Sunday, April 26, 2009

Dawn's Early Light

As I sit here, it is five something in the morning. It is Sunday, and in a few hours I will be busy doing whatever it is I do on Sundays. It is dark, and the house is quiet. I have the little portable heater pulled up close to my feet, trying to stay warm in the early morning chill.

As I reflect, I feel my aloneness. It feels good to be quiet and still, unhurried by the cares of what is to come this day. In my reflection, I am reminded that I am not really alone - I never am REALLY alone, because Papa sits with me. He loves me enough to sit quietly when I am too busy to talk, and He listens with heart engaged when I turn His way.

I guess that probably doesn't sound very profound - that God is always with me.
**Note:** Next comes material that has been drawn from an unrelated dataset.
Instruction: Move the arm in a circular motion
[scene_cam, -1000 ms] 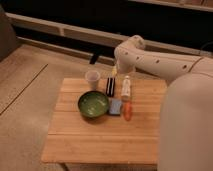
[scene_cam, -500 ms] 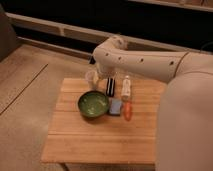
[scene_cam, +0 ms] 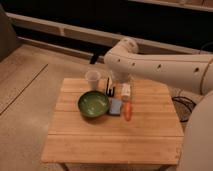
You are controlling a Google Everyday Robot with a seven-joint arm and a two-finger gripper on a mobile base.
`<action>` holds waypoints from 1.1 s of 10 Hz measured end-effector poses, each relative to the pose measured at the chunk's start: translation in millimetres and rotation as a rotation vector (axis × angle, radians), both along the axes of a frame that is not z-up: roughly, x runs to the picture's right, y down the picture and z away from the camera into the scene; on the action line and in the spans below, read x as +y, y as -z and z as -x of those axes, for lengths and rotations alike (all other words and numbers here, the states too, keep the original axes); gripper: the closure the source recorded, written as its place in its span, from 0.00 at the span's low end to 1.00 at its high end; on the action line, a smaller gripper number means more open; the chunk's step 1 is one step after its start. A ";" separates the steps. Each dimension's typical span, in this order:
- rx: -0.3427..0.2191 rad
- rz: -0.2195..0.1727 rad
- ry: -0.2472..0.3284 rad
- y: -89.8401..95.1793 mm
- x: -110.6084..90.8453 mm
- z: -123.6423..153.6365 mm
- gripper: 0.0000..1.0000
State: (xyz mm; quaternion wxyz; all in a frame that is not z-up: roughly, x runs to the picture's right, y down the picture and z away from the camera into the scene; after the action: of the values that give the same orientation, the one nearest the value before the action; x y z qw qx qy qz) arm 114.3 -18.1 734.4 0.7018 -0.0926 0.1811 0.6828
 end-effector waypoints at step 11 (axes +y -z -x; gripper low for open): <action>0.024 -0.025 -0.024 -111.5 -96.8 -13.4 0.35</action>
State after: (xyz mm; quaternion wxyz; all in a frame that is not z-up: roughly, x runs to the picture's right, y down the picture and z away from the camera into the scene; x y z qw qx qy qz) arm 127.6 -114.9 845.9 0.6923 -0.0778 0.1795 0.6946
But that is the very point; His presence isn't predetermined by my awareness. He IS always with me (even when I don't want Him to be). He will never leave me or forsake me. He and I are forever joined - Father and son, Friend to friend, Brother to brother. And knowing on any level, let alone the deeper ones, that I am never truly alone, feels really good. I am never alone.
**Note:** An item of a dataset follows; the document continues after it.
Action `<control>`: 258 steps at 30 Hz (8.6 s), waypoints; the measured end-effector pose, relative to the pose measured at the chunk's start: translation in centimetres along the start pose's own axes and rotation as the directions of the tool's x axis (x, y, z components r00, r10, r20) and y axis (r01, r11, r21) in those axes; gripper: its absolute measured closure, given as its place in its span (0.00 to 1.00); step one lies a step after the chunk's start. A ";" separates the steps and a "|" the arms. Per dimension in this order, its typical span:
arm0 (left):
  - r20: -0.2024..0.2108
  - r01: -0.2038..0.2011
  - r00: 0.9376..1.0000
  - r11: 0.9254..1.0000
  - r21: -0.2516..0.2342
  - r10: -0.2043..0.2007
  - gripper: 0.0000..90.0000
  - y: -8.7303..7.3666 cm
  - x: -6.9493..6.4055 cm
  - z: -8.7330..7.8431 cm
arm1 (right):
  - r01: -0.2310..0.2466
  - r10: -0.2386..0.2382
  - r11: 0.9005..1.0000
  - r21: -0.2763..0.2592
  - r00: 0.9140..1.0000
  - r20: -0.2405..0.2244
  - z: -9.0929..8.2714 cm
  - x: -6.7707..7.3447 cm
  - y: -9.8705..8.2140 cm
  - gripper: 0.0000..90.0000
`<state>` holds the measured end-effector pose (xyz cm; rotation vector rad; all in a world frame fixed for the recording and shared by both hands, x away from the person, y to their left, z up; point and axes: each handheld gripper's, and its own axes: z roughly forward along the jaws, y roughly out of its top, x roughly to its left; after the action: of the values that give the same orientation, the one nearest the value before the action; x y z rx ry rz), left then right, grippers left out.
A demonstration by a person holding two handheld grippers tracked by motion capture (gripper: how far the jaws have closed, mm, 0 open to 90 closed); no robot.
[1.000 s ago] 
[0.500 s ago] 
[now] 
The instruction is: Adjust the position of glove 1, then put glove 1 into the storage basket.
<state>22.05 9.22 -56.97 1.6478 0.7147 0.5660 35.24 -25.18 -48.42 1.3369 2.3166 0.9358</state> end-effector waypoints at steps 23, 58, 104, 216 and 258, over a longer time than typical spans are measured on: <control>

And knowing that I am never alone, that in the middle of my confusion and lostness in life I sit with God Himself every moment, changes my reality, if I realize the truth. His presence changes my reality, my experience of life - He always does. But something even more profoundly shifts when I am aware of that presence. When I acknowledge what is true every second of my life - that He is with me - my life changes - because I am not alone. He doesn't have to part any seas or bring fire down from heaven. He doesn't need to make staffs bud or enemies defeat themselves. Because He IS - like He was at the burning bush, like He was at the cross. His presence is always enough.

Thank you Papa for the promise of the ages - for the promise that we are guaranteed You will always keep.